Exercise instructions — Apart from the images, repeat the data below exactly as written.

Data extract —
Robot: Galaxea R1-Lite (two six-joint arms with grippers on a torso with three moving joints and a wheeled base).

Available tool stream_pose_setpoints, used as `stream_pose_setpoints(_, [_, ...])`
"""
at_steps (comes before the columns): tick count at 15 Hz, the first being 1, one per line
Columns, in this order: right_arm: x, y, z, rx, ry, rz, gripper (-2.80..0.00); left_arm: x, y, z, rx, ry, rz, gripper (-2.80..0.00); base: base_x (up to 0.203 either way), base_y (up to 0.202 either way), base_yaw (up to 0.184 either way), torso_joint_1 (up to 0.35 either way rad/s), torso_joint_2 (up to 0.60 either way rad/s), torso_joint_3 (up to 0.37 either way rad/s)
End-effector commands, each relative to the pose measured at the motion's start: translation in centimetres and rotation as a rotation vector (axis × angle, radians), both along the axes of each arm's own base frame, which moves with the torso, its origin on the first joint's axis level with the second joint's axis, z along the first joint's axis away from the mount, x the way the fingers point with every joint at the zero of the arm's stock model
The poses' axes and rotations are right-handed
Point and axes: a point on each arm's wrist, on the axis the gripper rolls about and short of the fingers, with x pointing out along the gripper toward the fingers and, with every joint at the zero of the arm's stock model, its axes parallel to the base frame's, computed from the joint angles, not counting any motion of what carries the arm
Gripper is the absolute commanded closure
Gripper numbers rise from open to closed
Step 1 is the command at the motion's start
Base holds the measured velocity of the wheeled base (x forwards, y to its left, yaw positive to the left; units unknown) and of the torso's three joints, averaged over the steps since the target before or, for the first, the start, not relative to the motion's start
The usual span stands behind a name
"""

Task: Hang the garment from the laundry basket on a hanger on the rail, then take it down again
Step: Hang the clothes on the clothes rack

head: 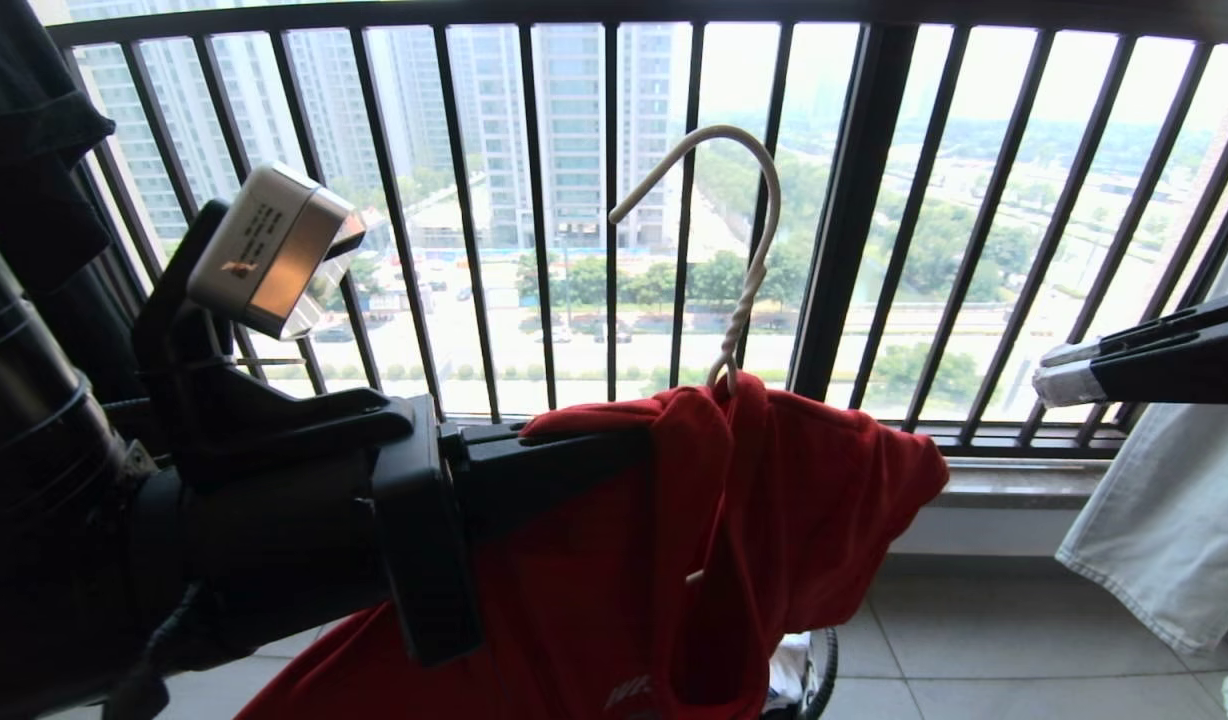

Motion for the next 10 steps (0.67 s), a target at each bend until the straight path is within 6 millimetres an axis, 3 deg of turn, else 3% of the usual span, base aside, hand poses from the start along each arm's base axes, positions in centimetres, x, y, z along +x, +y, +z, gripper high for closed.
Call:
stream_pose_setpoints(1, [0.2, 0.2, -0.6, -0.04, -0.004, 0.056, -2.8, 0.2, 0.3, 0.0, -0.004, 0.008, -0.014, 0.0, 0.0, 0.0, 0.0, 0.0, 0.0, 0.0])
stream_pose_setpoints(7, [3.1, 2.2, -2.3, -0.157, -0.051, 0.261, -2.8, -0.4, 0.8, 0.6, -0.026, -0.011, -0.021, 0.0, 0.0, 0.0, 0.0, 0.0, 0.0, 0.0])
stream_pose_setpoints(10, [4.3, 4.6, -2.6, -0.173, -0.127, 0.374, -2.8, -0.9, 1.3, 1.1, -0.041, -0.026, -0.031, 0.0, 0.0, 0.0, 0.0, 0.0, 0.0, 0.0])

The answer —
Robot: Galaxea R1-Lite (two six-joint arms with grippers on a torso with three moving joints and a wheeled base).

Available tool stream_pose_setpoints, used as `stream_pose_setpoints(_, [_, ...])`
"""
at_steps (comes before the columns): tick count at 15 Hz, the first being 1, one per line
Columns, in this order: right_arm: x, y, z, rx, ry, rz, gripper (-2.80..0.00); left_arm: x, y, z, rx, ry, rz, gripper (-2.80..0.00); base: base_x (up to 0.203 either way), base_y (up to 0.202 either way), base_yaw (up to 0.184 either way), torso_joint_1 (up to 0.35 either way rad/s), torso_joint_2 (up to 0.60 either way rad/s), torso_joint_3 (up to 0.37 either way rad/s)
End-effector commands, each relative to the pose measured at the motion's start: translation in centimetres and rotation as a rotation vector (axis × angle, radians), both along the axes of each arm's own base frame, which moves with the torso, its origin on the first joint's axis level with the second joint's axis, z along the first joint's axis away from the mount, x the way the fingers point with every joint at the zero of the arm's stock model
The poses' axes and rotations are right-handed
Point and axes: a point on each arm's wrist, on the axis the gripper rolls about and short of the fingers, with x pointing out along the gripper toward the fingers and, with every joint at the zero of the arm's stock model, its axes parallel to the base frame's, computed from the joint angles, not counting any motion of what carries the arm
Gripper is the absolute commanded closure
Gripper numbers rise from open to closed
Step 1 is the command at the motion's start
Base holds the measured velocity of the wheeled base (x forwards, y to its left, yaw positive to the left; units unknown) and of the torso's three joints, averaged over the steps since the target before or, for the first, the start, not relative to the motion's start
The usual span stands behind a name
"""

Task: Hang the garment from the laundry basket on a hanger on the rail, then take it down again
Step: Hang the clothes on the clothes rack

head: 

Motion for the next 10 steps (0.67 s), a target at each bend until the straight path is within 6 millimetres an axis, 3 deg of turn, else 3% of the usual span, base aside, hand poses from the start along each arm's base axes, positions in centimetres, x, y, z along +x, +y, +z, gripper high for closed.
Call:
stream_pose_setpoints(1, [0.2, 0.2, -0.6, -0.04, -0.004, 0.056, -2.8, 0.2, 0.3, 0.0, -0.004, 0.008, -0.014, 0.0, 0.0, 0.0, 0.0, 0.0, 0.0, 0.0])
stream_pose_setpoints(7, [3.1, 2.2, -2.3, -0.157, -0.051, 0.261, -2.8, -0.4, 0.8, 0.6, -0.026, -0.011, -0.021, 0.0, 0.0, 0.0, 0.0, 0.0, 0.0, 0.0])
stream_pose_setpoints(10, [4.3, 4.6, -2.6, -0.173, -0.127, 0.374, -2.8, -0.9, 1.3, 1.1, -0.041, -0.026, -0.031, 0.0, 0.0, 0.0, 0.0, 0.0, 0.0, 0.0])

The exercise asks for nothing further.